A categoria médica esteve presente na manhã de ontem em ato público em frente ao Walfredo e reivindica, dentre os principais pontos, a contratação de novos profissionais - principalmente na área de ortopedia, anestesia, neurologia, cirurgia geral, psiquiatria, terapia intensiva e anestesia -, melhoria nas condições de atendimento ao paciente e para o profissional, além de um reajuste salarial para R$ 7 mil para 20 horas semanais de trabalho.
"Os pacientes ficam horas esperando pelo atendimento porque não há leitos nos hospitais, principalmente quando se trata de algo mais grave que necessite de internamento em UTI. Quando não esperam, ficam perambulando dentro das ambulâncias de hospital para hospital", relatou o presidente do Sinmed.
Foi o que aconteceu com o irmão do porteiro Edimílson Timóteo, 36 anos, que teve a mão atingida por uma bala no último domingo (07) e precisou fazer uma cirugia. "No Santa Catarina fomos atendidos na mesma hora e encaminhados para o Walfredo Gurgel às 16h, mas só conseguimos ser atendidos à noite e, por volta das 23h, eu ainda não tinha nenhuma notícia sobre o estado de saúde do meu irmão", conta Edimilson. O porteiro que mora na Zona Nortede Natal lamenta o atual estado em que se encontra a saúde de pública do estado e pede atenção das autoridades. "No Santa Catarina existe muito mofo, mosca e deficiência de maqueiros. Eu mesmo tive que carregar meu irmão para a sala de raio-x porque não tinha quem ajudasse. A saúde pública não está nada bem e com a greve só a população perde, porque nós não temos condições de pagar um hospital privado e precisamos de atendimento".
Para o médico e deputado estadual Paulo Davim, a situação chegou ao ponto em que só uma greve pode chamar a atenção do governo. "Os profissionais estão sendo desrespeitados e humilhados, e a realidade que a gente vê de pacientes aguardando nos corredores por não terem leitos é perversa.

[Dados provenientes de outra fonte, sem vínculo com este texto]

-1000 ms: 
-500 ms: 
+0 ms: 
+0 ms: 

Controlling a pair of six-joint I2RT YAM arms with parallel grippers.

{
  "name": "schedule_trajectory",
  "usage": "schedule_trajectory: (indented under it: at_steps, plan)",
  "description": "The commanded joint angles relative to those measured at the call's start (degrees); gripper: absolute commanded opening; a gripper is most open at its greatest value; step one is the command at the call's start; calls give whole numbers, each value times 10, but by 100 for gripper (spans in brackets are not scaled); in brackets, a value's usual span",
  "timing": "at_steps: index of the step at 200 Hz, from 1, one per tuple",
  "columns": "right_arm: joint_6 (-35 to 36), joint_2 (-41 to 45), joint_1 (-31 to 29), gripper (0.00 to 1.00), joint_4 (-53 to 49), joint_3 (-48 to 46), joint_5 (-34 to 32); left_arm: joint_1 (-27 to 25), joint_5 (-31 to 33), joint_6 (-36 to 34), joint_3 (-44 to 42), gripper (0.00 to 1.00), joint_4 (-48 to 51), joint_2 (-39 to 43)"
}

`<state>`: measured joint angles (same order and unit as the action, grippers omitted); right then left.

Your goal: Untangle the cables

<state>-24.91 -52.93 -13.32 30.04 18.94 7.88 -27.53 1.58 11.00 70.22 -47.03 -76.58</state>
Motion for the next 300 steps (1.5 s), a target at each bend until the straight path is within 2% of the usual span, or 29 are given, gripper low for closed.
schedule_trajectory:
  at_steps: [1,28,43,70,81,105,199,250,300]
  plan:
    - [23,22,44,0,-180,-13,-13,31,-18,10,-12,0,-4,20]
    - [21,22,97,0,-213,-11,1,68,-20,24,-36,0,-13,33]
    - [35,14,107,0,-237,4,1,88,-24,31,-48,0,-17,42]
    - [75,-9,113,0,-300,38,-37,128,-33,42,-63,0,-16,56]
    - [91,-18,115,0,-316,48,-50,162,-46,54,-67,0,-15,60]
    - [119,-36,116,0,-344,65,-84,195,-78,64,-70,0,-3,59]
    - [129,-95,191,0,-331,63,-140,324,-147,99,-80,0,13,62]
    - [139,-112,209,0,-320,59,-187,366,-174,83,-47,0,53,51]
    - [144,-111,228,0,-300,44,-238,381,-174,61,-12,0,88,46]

A saúde não é uma prioridade do governo, quando deveria ser", defende.
População no prejuízo
De acordo com o presidente do Sinmed, Geraldo Ferreira, o descaso com o paciente inicia desde sua chegada até a necessidade de uma vaga na UTI. "Muitas vezes, o paciente fica em pé porque não tem cadeira. Os médicos precisam examiná-lo mas não tem sequer uma maca para ele deitar. Faltam leitos nos hospitais e no caso de agravamento o hospital não tem condições de atender à demanda. No Santa Catarina falta medicamentos essenciais para o dia a dia", relata.

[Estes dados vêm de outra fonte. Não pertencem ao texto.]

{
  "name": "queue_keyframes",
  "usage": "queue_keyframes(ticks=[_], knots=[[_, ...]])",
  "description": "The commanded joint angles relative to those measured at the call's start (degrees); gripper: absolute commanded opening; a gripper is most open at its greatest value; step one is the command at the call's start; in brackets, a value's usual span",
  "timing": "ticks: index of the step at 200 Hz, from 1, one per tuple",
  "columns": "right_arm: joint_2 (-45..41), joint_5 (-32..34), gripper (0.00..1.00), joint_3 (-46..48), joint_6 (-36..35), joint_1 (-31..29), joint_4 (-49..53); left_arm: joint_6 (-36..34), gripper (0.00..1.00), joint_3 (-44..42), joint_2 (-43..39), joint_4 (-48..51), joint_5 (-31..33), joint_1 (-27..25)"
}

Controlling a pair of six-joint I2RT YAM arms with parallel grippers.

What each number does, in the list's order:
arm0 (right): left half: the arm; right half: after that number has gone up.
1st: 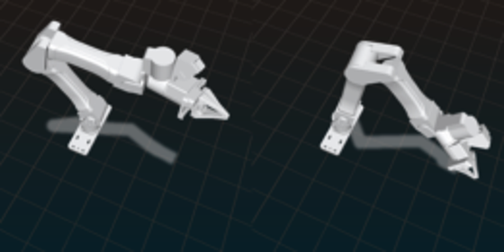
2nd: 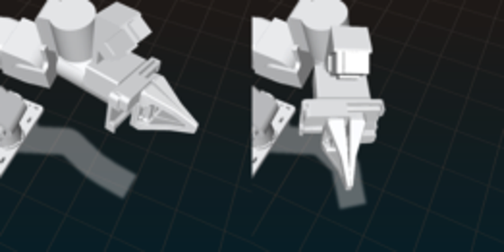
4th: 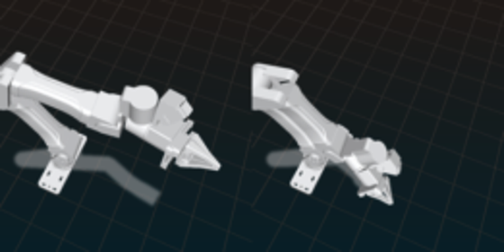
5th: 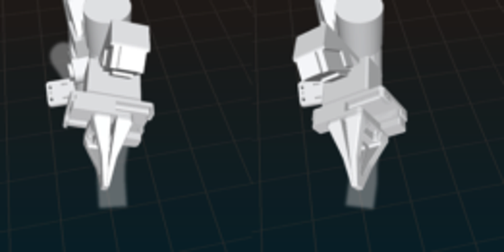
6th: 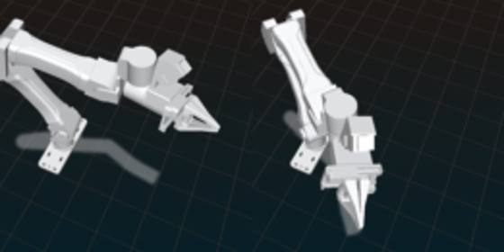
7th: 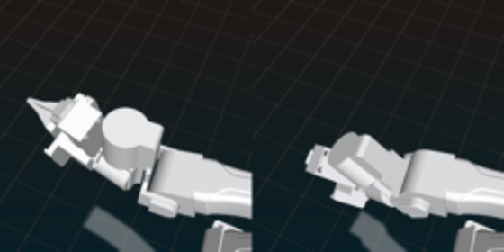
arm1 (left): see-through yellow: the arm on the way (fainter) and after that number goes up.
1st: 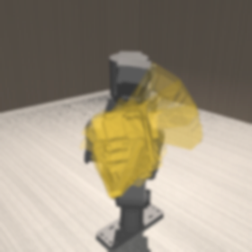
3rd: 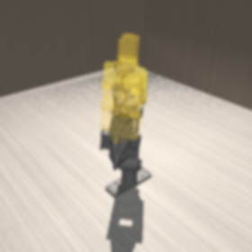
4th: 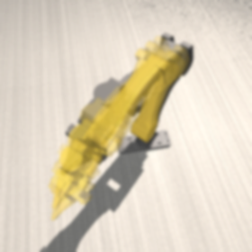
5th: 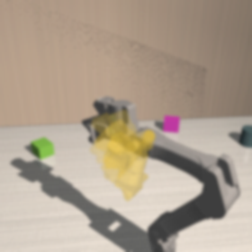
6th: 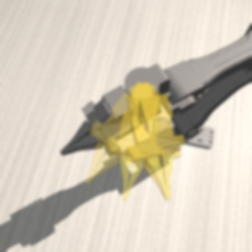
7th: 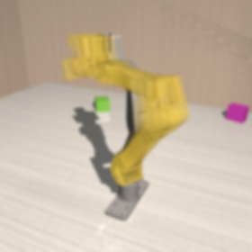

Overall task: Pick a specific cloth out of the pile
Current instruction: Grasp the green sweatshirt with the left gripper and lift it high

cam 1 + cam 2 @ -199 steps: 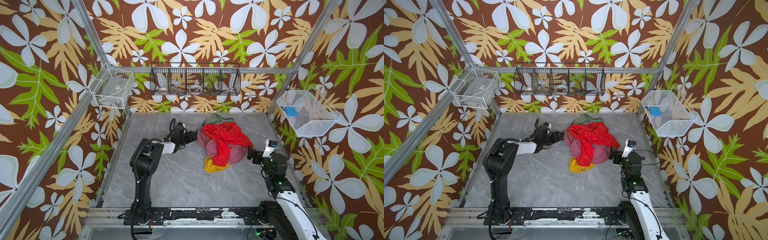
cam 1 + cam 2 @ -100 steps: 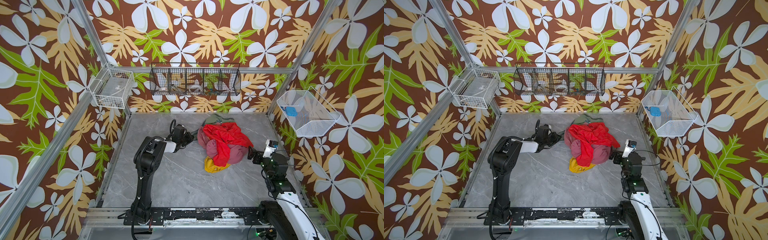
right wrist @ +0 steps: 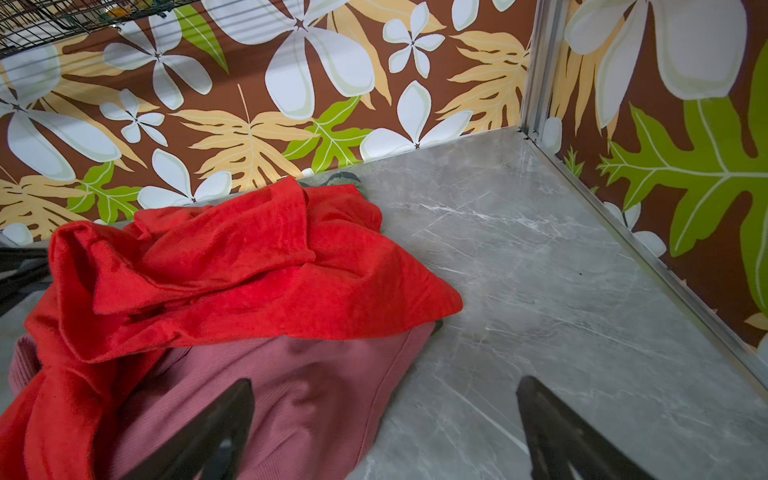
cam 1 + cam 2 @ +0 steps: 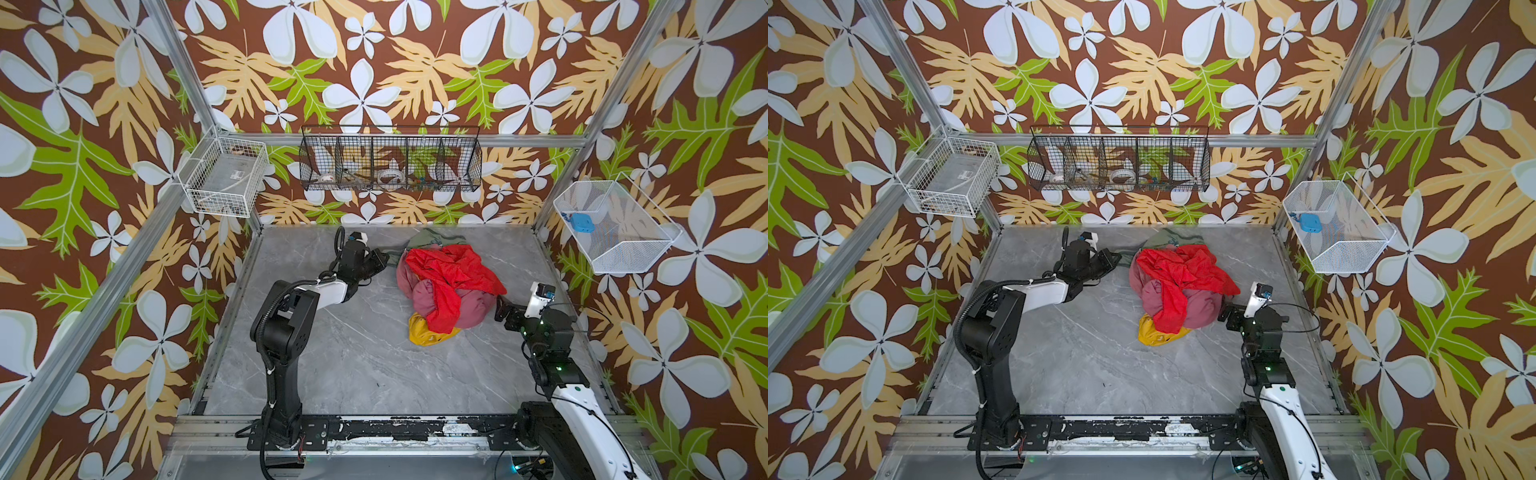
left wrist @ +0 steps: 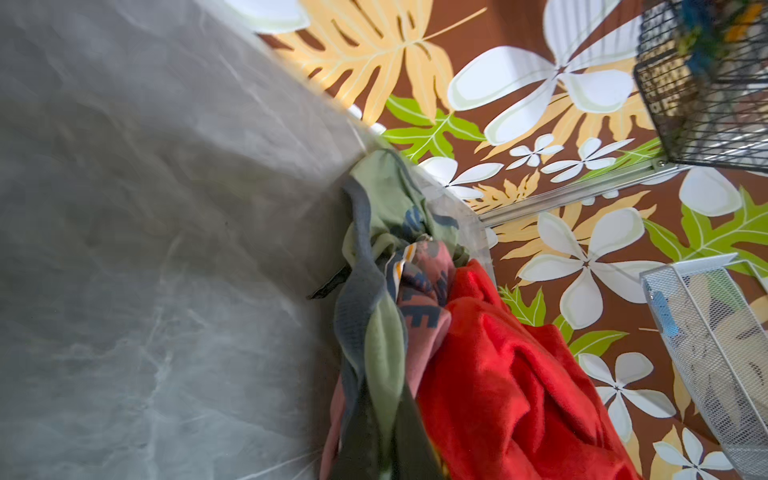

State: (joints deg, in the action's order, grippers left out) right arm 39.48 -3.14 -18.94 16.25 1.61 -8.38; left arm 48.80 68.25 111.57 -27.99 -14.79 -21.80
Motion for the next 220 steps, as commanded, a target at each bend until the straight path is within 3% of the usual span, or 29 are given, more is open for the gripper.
queue_keyframes(ticks=[1, 103, 185, 220], knots=[[0.0, 0.0, 0.98, 0.5, 0.7, 0.1, -2.1, -3.3, 0.00, 2.2, -2.0, 0.0, 1.5, 0.0], [4.4, -2.1, 0.98, 2.4, 3.8, 0.1, -5.6, -14.5, 0.00, 27.9, 1.0, 13.0, -5.2, -1.8], [4.6, -0.4, 0.98, 3.3, 4.5, 0.0, -4.7, -9.6, 0.00, 49.5, 8.5, 10.5, -11.1, -2.3], [4.6, 0.4, 0.98, 3.5, 4.7, 0.0, -4.2, -6.7, 0.00, 51.5, 8.6, 6.0, -11.9, -2.5]])
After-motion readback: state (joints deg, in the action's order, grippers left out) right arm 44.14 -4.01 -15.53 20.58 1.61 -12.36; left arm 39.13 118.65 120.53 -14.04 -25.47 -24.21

Geraldo diz que no interior o quadro se agrava ainda mais, pois existe apenas um clínico atendendo toda a população, além de problemas quanto ao abastecimento e a falta de UTI. Ele conta que o déficit emergencial de profissionais em todo o estado gira em torno de 200 a 300, mas que seria necessária uma contratação de no mínimo 2 mil para que toda a população pudesse ser atendida.